## Problem requirements:
Go through the data below and retype all of it exactly.

## Material provided:
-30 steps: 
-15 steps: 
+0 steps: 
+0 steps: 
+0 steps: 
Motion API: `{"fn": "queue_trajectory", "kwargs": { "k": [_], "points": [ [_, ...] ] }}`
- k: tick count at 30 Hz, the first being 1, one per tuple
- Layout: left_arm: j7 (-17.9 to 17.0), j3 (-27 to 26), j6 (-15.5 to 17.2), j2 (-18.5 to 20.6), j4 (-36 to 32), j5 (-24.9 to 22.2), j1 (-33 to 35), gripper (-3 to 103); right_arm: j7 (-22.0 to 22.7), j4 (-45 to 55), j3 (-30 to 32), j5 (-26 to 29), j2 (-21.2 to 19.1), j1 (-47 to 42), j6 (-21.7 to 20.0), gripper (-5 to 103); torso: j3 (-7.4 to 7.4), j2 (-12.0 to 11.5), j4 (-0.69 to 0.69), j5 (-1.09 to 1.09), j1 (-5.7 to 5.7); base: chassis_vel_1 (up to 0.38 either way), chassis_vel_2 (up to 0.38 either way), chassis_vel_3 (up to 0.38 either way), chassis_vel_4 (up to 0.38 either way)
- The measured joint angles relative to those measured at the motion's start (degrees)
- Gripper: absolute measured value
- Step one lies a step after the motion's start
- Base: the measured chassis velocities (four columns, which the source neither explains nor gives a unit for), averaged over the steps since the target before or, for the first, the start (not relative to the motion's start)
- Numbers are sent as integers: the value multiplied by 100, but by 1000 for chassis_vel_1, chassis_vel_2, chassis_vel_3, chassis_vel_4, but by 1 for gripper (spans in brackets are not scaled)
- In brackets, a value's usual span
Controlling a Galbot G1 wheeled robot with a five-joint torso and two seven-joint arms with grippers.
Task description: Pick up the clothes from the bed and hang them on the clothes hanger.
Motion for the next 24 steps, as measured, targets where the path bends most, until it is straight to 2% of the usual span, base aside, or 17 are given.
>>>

## Result for this task:
-30 steps: 
-15 steps: 
+0 steps: 
+0 steps: 
+0 steps: 
Motion API: `{"fn": "queue_trajectory", "kwargs": { "k": [_], "points": [ [_, ...] ] }}`
- k: tick count at 30 Hz, the first being 1, one per tuple
- Layout: left_arm: j7 (-17.9 to 17.0), j3 (-27 to 26), j6 (-15.5 to 17.2), j2 (-18.5 to 20.6), j4 (-36 to 32), j5 (-24.9 to 22.2), j1 (-33 to 35), gripper (-3 to 103); right_arm: j7 (-22.0 to 22.7), j4 (-45 to 55), j3 (-30 to 32), j5 (-26 to 29), j2 (-21.2 to 19.1), j1 (-47 to 42), j6 (-21.7 to 20.0), gripper (-5 to 103); torso: j3 (-7.4 to 7.4), j2 (-12.0 to 11.5), j4 (-0.69 to 0.69), j5 (-1.09 to 1.09), j1 (-5.7 to 5.7); base: chassis_vel_1 (up to 0.38 either way), chassis_vel_2 (up to 0.38 either way), chassis_vel_3 (up to 0.38 either way), chassis_vel_4 (up to 0.38 either way)
- The measured joint angles relative to those measured at the motion's start (degrees)
- Gripper: absolute measured value
- Step one lies a step after the motion's start
- Base: the measured chassis velocities (four columns, which the source neither explains nor gives a unit for), averaged over the steps since the target before or, for the first, the start (not relative to the motion's start)
- Numbers are sent as integers: the value multiplied by 100, but by 1000 for chassis_vel_1, chassis_vel_2, chassis_vel_3, chassis_vel_4, but by 1 for gripper (spans in brackets are not scaled)
- In brackets, a value's usual span
Controlling a Galbot G1 wheeled robot with a five-joint torso and two seven-joint arms with grippers.
Task description: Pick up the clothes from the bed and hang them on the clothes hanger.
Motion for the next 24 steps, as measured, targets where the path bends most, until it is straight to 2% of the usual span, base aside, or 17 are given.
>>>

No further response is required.